**TASK PROMPT**
Determine the number of lines in the following entries that hold the word "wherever". Give only that number.

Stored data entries

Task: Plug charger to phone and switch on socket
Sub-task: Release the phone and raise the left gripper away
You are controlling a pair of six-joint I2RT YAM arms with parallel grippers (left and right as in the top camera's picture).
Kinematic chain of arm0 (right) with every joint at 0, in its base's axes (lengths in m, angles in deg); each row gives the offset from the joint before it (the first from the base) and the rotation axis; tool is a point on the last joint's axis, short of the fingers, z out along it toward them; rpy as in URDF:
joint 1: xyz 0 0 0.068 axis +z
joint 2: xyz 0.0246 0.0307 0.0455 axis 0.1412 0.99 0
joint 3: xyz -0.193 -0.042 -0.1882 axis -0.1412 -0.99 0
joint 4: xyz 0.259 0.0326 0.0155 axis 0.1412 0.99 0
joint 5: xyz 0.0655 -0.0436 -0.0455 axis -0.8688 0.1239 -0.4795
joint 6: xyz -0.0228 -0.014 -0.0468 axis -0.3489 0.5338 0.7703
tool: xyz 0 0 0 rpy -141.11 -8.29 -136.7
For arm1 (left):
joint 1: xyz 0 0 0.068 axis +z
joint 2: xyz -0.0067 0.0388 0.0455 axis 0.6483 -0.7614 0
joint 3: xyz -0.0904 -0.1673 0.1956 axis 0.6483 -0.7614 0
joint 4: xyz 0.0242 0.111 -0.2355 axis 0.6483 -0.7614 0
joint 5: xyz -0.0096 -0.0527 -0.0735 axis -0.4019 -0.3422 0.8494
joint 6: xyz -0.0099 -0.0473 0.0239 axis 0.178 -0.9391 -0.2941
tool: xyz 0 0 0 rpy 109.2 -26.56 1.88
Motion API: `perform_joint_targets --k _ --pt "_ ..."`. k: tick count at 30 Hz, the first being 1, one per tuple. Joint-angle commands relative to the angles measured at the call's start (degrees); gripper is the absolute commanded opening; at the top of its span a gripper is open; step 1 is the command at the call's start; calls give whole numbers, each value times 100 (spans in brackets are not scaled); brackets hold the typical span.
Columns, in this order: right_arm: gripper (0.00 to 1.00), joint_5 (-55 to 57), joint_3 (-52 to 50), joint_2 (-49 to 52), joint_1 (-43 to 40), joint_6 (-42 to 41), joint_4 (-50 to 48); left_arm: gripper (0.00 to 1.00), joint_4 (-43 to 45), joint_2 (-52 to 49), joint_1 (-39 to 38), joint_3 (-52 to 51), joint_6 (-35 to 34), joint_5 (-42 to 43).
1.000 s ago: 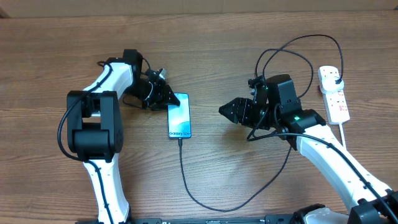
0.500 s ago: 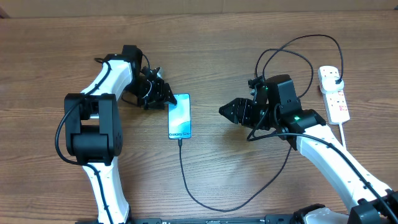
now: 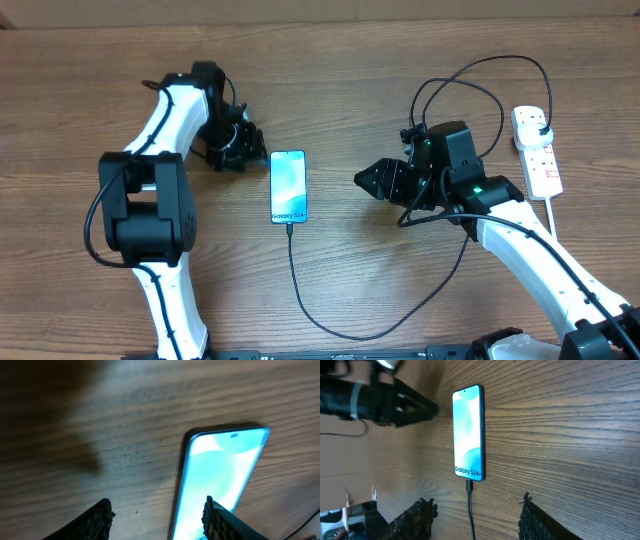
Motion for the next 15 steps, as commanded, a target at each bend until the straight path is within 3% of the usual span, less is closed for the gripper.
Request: perform_joint_targets --k 1,8,15 --pt "57 107 39 22 26 48 2 61 -114 964 26 509 -83 -173" --pt "57 105 39 22 26 48 22 64 -120 2293 26 527 -83 210" --pt "57 103 39 22 26 46 85 67 -317 2796 28 527 -103 793"
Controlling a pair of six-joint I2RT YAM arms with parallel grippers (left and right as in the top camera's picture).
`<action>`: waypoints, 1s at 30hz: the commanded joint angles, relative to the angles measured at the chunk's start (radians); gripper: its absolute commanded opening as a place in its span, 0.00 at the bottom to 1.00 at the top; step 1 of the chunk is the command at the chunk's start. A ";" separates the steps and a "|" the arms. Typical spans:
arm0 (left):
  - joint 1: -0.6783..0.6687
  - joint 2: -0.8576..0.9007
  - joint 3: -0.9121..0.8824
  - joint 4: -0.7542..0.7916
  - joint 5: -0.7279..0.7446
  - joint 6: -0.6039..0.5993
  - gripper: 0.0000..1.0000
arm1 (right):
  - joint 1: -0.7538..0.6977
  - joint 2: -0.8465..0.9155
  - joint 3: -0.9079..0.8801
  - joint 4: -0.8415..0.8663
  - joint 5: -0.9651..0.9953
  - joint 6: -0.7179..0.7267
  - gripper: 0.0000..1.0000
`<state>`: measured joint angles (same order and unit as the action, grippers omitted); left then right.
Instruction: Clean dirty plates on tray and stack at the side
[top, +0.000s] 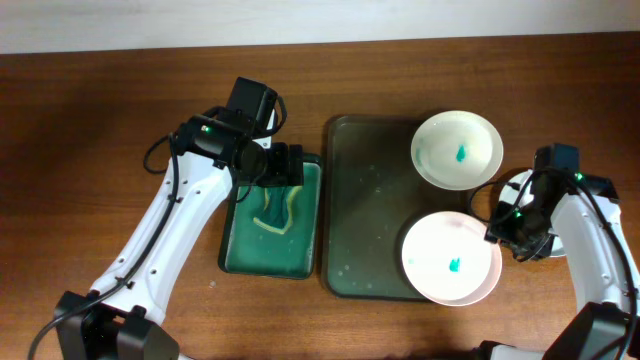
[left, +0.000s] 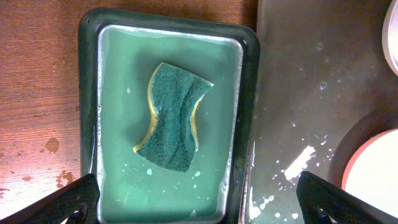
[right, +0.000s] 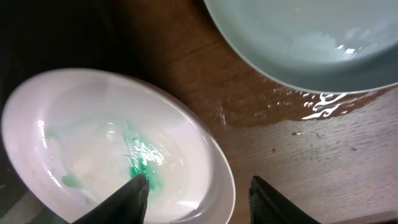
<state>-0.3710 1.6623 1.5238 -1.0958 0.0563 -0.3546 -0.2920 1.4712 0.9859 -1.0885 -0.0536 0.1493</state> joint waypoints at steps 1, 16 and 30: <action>0.001 -0.013 0.006 0.000 0.007 0.011 0.99 | 0.005 0.002 -0.054 0.015 0.014 0.042 0.53; 0.001 -0.012 0.006 0.000 0.007 0.012 0.99 | 0.282 -0.029 -0.127 0.215 -0.138 0.111 0.04; 0.001 -0.013 0.006 0.029 0.026 0.004 0.99 | 0.351 -0.051 0.137 0.156 -0.157 0.015 0.39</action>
<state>-0.3710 1.6623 1.5238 -1.0824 0.0647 -0.3550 0.0517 1.4513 1.0771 -0.8955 -0.1825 0.1936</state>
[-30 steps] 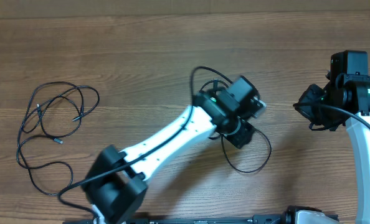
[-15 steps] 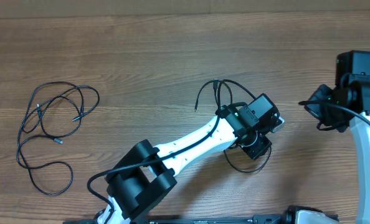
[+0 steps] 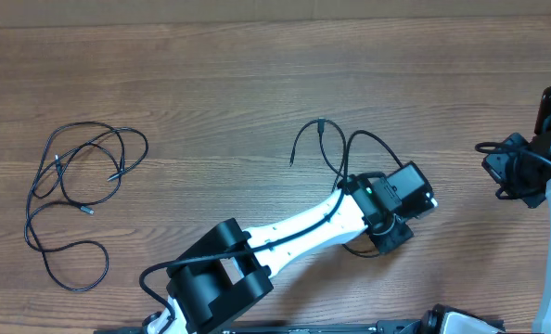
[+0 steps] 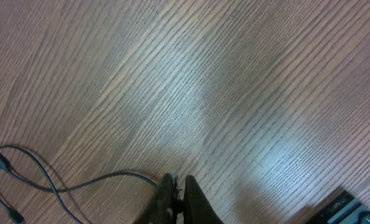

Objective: Untangle cables

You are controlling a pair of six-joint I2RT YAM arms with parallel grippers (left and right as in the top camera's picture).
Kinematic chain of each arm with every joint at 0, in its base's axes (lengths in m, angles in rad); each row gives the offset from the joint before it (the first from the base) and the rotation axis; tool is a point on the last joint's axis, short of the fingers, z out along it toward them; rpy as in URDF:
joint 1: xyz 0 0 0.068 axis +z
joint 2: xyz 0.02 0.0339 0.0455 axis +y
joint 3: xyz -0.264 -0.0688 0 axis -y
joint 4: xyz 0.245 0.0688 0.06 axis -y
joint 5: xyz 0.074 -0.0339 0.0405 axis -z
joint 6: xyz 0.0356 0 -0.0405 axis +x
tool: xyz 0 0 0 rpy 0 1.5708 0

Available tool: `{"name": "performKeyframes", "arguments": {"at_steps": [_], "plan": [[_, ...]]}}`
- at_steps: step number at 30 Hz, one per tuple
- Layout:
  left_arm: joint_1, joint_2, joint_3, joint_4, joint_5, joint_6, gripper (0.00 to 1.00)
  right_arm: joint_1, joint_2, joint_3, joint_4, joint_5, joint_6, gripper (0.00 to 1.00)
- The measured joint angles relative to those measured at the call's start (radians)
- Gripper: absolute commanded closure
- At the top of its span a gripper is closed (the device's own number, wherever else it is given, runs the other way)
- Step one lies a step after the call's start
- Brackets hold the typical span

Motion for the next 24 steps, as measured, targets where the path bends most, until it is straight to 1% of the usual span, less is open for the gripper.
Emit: {"name": "performKeyframes", "arguments": {"at_steps": [5,9,11,12,14,15,17,20,21,24], "plan": [[-0.026,0.022,0.0,0.001,-0.011,0.001,0.5,0.0,0.0,0.0,0.0,0.0,0.0,0.96],[-0.039,0.074,0.0,-0.006,-0.014,0.001,0.51,0.0,0.0,0.0,0.0,0.0,-0.001,0.96],[-0.044,0.107,0.0,-0.018,-0.015,0.001,0.56,0.0,0.0,0.0,0.0,0.0,-0.001,0.96],[-0.045,0.117,0.0,-0.024,-0.015,0.001,0.64,0.0,0.0,0.0,-0.001,0.0,-0.001,0.96],[-0.046,0.127,-0.002,-0.032,-0.016,0.008,0.89,0.0,0.0,0.0,-0.001,0.0,0.0,0.96],[-0.046,0.127,-0.002,-0.037,-0.021,0.007,0.96,0.0,0.0,0.0,0.0,0.0,0.0,0.96],[-0.046,0.127,-0.002,-0.062,-0.041,0.01,0.96,0.0,0.0,0.0,0.0,0.0,0.0,0.96],[-0.045,0.127,0.015,-0.141,-0.126,0.012,0.96,0.0,0.0,0.0,-0.001,0.0,0.0,0.96],[-0.041,0.127,0.04,-0.191,-0.187,0.011,0.96,0.0,0.0,0.0,-0.001,0.0,-0.001,0.96],[-0.014,0.123,0.127,-0.277,-0.295,0.006,0.96,0.0,0.0,0.0,-0.001,0.0,0.0,0.96]]}}
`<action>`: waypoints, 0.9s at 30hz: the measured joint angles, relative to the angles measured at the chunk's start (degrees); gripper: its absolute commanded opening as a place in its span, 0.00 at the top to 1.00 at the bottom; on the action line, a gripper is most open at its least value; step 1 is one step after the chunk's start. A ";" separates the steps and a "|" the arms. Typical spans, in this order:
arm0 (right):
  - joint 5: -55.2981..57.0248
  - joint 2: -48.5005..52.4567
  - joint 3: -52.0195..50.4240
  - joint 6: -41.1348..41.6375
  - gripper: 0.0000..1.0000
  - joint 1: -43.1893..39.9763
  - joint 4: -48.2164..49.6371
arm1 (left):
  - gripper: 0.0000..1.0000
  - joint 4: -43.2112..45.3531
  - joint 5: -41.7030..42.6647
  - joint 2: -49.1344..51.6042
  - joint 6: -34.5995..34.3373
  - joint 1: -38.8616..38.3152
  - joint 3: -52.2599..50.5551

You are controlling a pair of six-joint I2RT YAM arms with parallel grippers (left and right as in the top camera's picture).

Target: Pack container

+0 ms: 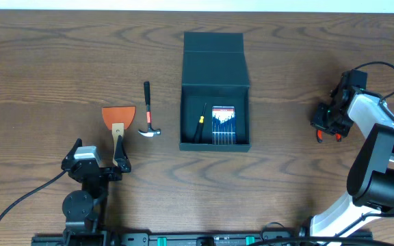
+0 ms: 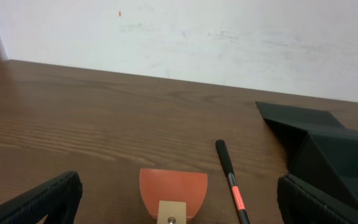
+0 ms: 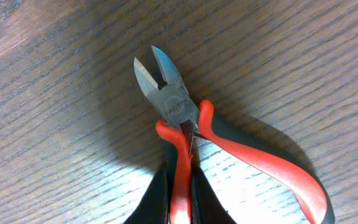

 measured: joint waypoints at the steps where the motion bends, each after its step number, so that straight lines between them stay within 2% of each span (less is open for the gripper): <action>1: -0.11 0.00 0.17 0.00 0.99 0.00 -0.20 | 0.01 0.00 0.00 0.00 0.00 0.00 0.00; 12: -0.07 1.05 3.80 -1.11 0.99 0.55 -8.44 | 0.01 0.02 0.00 0.00 0.00 0.00 0.00; 21: -0.09 1.20 15.63 -1.55 0.99 4.79 -14.93 | 0.01 0.02 0.00 0.00 0.00 0.00 0.00; 27: -0.07 1.20 23.76 -1.60 0.99 10.67 -19.04 | 0.02 0.00 0.00 0.00 0.00 0.00 0.00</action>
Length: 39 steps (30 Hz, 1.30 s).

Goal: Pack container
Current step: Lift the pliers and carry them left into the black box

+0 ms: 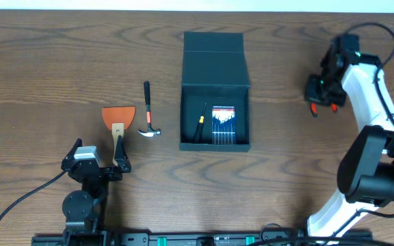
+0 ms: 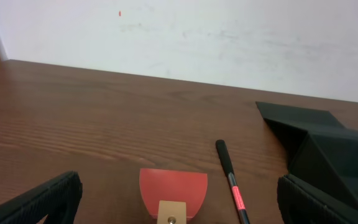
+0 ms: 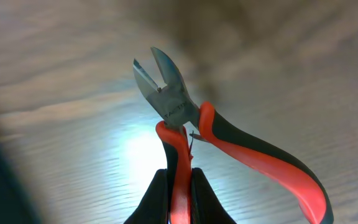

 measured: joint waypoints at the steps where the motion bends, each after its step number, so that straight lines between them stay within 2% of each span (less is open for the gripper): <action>1: 0.00 0.00 1.14 -0.02 0.99 1.05 -0.66 | 0.01 0.02 0.00 0.00 0.00 0.00 0.00; 13: -0.07 0.00 13.33 -0.09 0.99 19.08 -6.29 | 0.01 0.02 0.00 0.00 0.00 0.00 0.00; 24: 0.48 0.02 14.51 2.36 0.99 36.39 -6.56 | 0.01 0.02 0.00 0.00 0.00 0.00 0.00; 30: 0.85 0.02 14.51 6.84 0.99 39.87 -6.64 | 0.01 0.00 0.00 0.00 0.00 0.00 0.00; 39: 1.55 1.07 14.64 14.93 0.99 39.32 -6.82 | 0.01 0.00 0.00 0.00 0.00 0.00 0.00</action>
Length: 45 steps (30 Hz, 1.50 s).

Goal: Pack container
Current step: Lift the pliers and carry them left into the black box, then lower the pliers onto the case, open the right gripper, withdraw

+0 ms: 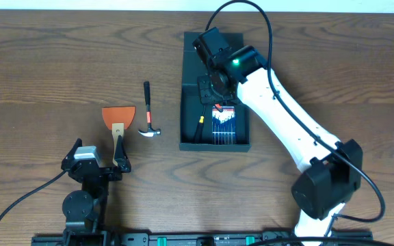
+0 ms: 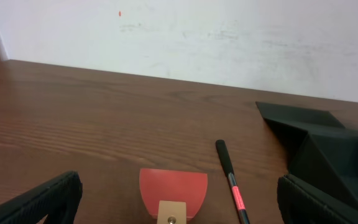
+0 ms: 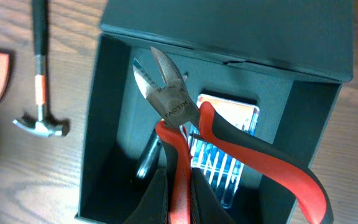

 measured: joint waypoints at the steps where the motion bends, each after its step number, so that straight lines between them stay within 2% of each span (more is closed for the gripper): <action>1: 0.02 0.70 0.13 0.68 0.99 -0.15 0.00 | 0.02 0.00 0.00 0.00 0.00 0.00 0.00; 15: 0.17 14.95 0.37 6.16 0.99 -0.57 -1.51 | 0.02 0.00 0.00 0.00 0.00 0.00 0.00; 40: 0.87 15.47 -3.43 7.61 0.99 -0.57 2.40 | 0.01 0.00 0.00 0.00 0.00 0.00 0.00; 42: 0.90 15.47 -3.43 7.61 0.89 -0.57 2.38 | 0.02 0.00 0.00 0.00 0.00 0.00 0.00; 43: 0.90 15.47 -3.43 7.69 0.77 -0.57 2.38 | 0.01 0.00 0.00 0.00 0.00 0.00 0.00; 44: 0.96 15.47 -3.43 8.04 0.70 -0.57 2.36 | 0.01 0.00 0.00 0.00 0.00 0.00 0.00; 45: 1.05 15.47 -3.43 8.07 0.68 -0.57 2.34 | 0.01 0.02 0.00 0.00 0.00 0.00 0.00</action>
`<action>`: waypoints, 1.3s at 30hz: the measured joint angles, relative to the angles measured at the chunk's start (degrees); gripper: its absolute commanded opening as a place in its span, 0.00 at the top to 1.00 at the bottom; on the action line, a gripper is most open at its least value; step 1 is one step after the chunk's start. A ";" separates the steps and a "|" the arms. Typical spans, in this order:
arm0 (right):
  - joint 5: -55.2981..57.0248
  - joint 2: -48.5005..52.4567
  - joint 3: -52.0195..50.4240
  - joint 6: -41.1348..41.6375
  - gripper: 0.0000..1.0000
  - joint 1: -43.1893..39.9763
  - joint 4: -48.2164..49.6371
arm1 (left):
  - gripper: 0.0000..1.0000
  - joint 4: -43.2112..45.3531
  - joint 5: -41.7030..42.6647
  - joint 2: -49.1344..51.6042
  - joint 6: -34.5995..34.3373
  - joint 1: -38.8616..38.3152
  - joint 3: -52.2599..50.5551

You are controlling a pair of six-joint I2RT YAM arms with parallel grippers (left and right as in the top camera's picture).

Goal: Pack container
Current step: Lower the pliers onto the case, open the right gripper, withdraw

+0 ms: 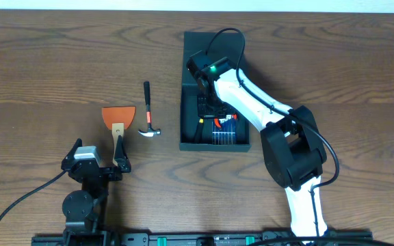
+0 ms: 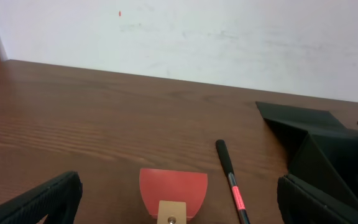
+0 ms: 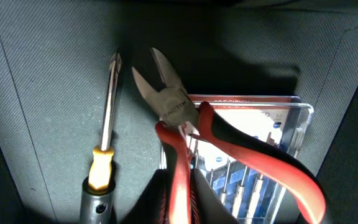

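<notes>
My right gripper (image 3: 180,208) is shut on one red handle of the side cutters (image 3: 179,118), held low inside the open dark box (image 1: 185,123). Beneath them lie a yellow-collared screwdriver (image 3: 102,168) and a clear case of small screwdrivers (image 3: 272,134). The right arm reaches down into the box (image 1: 214,89) in the overhead view. The small hammer (image 1: 147,109) and the orange scraper (image 1: 117,117) lie on the table left of the box. My left gripper (image 2: 178,214) stands open behind the scraper (image 2: 173,190), with nothing between its fingers.
The box lid (image 1: 213,42) lies flat behind the box. A wall rises beyond the table's far edge (image 2: 166,37). Bare wooden table surrounds the tools and lies to the right of the box.
My right gripper has dropped from above the box down into it, the cutters now close over the screwdriver and the case. The left arm has not moved.
My right gripper was shut on the cutters at the table's right side. It then held them off the table, farther back. Then they were above the open box, and now they are down inside it. The left gripper stayed open behind the scraper throughout.
</notes>
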 measured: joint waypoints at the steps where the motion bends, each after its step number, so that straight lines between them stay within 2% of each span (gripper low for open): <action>1: -0.04 0.00 -0.02 -0.07 0.66 0.00 0.02 | 0.01 -0.02 0.00 0.00 0.00 0.00 0.00; 3: 0.02 0.00 -0.02 -0.04 0.63 0.00 0.02 | 0.01 0.00 0.00 0.00 0.00 0.00 0.00; 7: 0.07 0.00 -0.02 -0.07 0.66 0.00 0.02 | 0.01 -0.02 -0.02 0.00 0.00 0.00 0.00; 15: -1.53 0.00 0.31 -0.90 0.64 -0.07 -0.48 | 0.02 -0.02 -0.02 0.00 0.00 0.00 0.00; 20: -2.21 0.11 5.73 -2.21 0.59 -0.13 -4.11 | 0.02 -0.02 0.00 0.00 0.00 0.00 0.00; 25: -2.45 0.11 16.57 -3.80 0.50 -0.83 -8.33 | 0.01 0.00 -0.02 0.00 0.00 0.00 0.00; 30: -1.81 0.11 27.26 -4.96 0.30 -4.11 -14.36 | 0.01 0.00 0.00 0.00 0.00 0.00 0.00; 35: 1.49 0.11 33.51 -5.77 0.16 -11.61 -21.14 | 0.02 0.00 0.00 0.00 0.00 0.00 0.00; 39: 3.74 0.11 34.16 -6.60 0.02 -18.93 -24.63 | 0.02 -0.02 0.00 0.00 0.00 0.00 0.00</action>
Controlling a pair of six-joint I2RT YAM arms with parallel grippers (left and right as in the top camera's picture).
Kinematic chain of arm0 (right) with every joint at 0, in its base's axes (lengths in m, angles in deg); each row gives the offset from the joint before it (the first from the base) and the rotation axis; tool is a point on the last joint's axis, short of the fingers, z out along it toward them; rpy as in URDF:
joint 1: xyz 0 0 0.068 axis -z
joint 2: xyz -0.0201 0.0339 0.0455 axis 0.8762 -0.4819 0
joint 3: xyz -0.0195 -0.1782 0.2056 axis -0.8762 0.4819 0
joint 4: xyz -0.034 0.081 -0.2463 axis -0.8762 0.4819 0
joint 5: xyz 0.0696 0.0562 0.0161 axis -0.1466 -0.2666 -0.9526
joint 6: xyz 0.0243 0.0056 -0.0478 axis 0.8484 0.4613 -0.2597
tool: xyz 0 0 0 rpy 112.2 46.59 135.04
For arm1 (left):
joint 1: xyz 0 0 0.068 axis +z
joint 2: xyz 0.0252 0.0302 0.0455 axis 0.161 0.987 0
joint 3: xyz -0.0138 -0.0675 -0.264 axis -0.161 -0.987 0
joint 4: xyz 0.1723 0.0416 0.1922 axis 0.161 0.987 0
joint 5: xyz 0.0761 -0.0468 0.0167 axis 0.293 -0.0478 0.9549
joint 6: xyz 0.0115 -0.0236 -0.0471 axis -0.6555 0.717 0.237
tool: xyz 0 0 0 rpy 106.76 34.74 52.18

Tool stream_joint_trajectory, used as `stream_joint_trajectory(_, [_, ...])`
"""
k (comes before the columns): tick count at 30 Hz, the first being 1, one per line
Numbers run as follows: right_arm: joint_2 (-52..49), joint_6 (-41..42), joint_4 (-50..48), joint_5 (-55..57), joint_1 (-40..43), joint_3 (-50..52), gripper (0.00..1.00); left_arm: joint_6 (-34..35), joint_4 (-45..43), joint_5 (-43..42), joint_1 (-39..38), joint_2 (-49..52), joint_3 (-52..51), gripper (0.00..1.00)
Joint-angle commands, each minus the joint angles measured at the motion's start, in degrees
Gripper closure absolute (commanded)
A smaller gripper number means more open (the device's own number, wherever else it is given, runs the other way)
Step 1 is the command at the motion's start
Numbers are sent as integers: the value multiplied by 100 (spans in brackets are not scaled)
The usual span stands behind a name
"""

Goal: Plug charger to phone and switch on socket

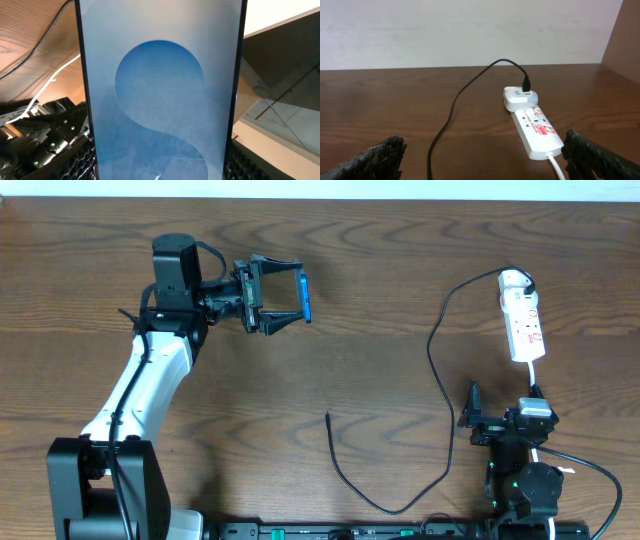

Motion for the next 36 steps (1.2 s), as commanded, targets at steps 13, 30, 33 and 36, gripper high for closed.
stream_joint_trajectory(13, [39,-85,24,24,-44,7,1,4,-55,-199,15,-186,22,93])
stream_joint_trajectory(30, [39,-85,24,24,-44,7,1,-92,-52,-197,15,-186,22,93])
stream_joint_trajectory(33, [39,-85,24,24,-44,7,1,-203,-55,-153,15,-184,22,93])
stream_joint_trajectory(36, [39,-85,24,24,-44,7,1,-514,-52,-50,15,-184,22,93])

**EXERCISE RESPONSE**
2